**PROBLEM DETAILS:** Search the entries below for the word "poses" and copy each line that has it.
···
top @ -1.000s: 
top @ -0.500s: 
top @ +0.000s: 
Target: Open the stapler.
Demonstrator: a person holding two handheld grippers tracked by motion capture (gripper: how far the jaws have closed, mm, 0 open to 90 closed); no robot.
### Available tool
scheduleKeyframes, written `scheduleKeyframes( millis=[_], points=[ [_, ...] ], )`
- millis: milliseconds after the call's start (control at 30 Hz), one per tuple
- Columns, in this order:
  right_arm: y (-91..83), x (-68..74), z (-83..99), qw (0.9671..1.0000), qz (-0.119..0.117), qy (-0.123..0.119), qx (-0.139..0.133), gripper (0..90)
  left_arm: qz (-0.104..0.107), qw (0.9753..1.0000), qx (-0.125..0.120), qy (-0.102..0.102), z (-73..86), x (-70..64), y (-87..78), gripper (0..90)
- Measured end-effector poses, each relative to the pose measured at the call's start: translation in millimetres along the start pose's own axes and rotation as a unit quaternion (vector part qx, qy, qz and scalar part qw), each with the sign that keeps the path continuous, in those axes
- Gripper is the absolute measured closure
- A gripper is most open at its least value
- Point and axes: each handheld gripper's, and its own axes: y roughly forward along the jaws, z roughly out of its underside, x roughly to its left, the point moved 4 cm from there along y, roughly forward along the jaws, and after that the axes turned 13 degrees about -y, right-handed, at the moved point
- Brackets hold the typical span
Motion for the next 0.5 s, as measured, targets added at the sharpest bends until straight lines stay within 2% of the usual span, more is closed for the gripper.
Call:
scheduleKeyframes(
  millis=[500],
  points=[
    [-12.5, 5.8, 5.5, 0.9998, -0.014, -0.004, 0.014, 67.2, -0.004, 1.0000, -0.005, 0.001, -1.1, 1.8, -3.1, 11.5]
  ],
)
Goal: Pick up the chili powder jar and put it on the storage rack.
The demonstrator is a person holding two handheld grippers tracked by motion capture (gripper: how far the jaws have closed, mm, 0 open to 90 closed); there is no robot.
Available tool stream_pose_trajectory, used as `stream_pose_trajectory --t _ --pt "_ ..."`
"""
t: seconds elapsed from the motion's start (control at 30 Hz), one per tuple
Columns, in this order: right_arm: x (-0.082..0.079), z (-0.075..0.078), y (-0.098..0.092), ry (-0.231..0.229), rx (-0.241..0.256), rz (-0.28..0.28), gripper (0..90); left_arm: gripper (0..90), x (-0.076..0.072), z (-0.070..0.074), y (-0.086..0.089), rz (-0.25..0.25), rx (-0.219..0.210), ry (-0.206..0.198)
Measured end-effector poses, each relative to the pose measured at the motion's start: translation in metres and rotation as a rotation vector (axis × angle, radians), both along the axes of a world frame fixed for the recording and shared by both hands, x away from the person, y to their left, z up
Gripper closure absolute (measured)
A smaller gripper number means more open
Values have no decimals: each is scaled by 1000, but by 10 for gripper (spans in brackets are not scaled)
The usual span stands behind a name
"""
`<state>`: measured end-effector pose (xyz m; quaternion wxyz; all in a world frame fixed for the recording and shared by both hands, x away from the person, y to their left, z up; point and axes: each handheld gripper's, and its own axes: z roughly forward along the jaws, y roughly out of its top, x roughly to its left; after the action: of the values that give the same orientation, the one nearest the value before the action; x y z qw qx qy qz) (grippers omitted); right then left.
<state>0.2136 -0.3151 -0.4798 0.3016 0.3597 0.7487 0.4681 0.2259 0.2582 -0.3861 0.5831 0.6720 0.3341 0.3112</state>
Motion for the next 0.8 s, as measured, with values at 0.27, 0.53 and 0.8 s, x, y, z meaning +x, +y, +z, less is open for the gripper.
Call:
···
**TASK RESPONSE:**
- Measured end-effector poses, each relative to the pose measured at the call's start: translation in millimetres along the start pose's own axes and rotation as a unit quaternion (vector part qx, qy, qz and scalar part qw), each with the sign that keeps the path continuous, in those axes
Measured end-effector poses, each relative to the pose measured at the motion's start: translation in metres and rotation as a rotation vector (axis × angle, radians), both along the axes of a world frame fixed for the recording and shared by both hands, x away from the person, y to their left, z up

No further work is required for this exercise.